I recently bought "APL an interactive approach" and read it. It seems that most of the good stuff from APL is already present in modern languages, and better when it's lazy. The OO stuff in APL looks kind of crufty. Still it's a wonderful fascinating language. In the age of mature open-source it feels very old fashioned with the expensiveness of a decent implementation. Btw, this is a fantastic tv segment from days of yore "The Origins of APL - 1974": http://www.youtube.com/watch?v=8kUQWuK1L4w
I may be being a bit stupid here, but how do you advance the slides on that link? I've never been able to figure out how to use InfoQ presentations. I must be doing something wrong...
I don't know if there's a way to advance them manually, but they are in sync with the video. You should able to read them seeking through the timeline.
One of the huge problems with APL back then was that workspaces (the memory and resource sandbox your work is constrained to) were limited in size. The other was the trouble you had to go through in the early days to be able to see and print the character set.

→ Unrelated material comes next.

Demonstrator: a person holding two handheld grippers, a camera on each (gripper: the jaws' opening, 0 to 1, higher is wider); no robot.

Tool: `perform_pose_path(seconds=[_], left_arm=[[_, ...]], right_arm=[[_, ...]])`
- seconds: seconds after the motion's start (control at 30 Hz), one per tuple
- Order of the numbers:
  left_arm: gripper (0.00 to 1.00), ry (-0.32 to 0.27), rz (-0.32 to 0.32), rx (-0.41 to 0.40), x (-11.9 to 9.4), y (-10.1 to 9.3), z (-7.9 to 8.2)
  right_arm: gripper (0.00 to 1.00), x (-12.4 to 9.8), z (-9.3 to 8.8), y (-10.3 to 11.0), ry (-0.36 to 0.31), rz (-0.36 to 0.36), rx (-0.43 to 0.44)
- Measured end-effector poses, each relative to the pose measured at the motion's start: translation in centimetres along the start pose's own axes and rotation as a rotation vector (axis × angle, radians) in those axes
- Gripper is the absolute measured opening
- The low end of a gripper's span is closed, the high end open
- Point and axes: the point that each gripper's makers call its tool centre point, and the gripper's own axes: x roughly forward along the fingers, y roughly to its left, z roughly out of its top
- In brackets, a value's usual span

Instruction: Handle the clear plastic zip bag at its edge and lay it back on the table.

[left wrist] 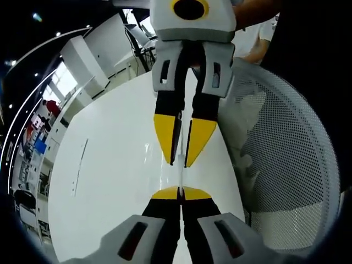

On early IBM PC versions you had to change the character generator ROM. You also had to buy very specific printers for which you could buy APL print heads (for example, IBM Selectric).
Today these issues are gone and workspaces are large enough to tackle the vast majority of problems.
There is, however, in my opinion, a serious problem with APL today: It is too expensive.
Yes, there are low cost or even free APL's, but the ones you want will run you $1,000 to $2,000 per seat. That's ridiculous. If there's a language that would have benefited from FOSS, this is it. I strongly believe that APL adoption would be far wider today if it had a strong FOSS offering.
The other issue is that, probably because it didn't go FOSS, the language didn't evolve into OO. I think it needs to. It also needs a few additional mutations to make it easier to work with and deploy. APL for the web, as a wild thought, could be a very interesting idea. The compression of code would be magnificent to see.
I haven't used APL in quite some time but would jump on it if it made sense. Back in the day I used APL for projects ranging from robotics, to business databases, DNA sequencing and astronomical calculations. It was fun.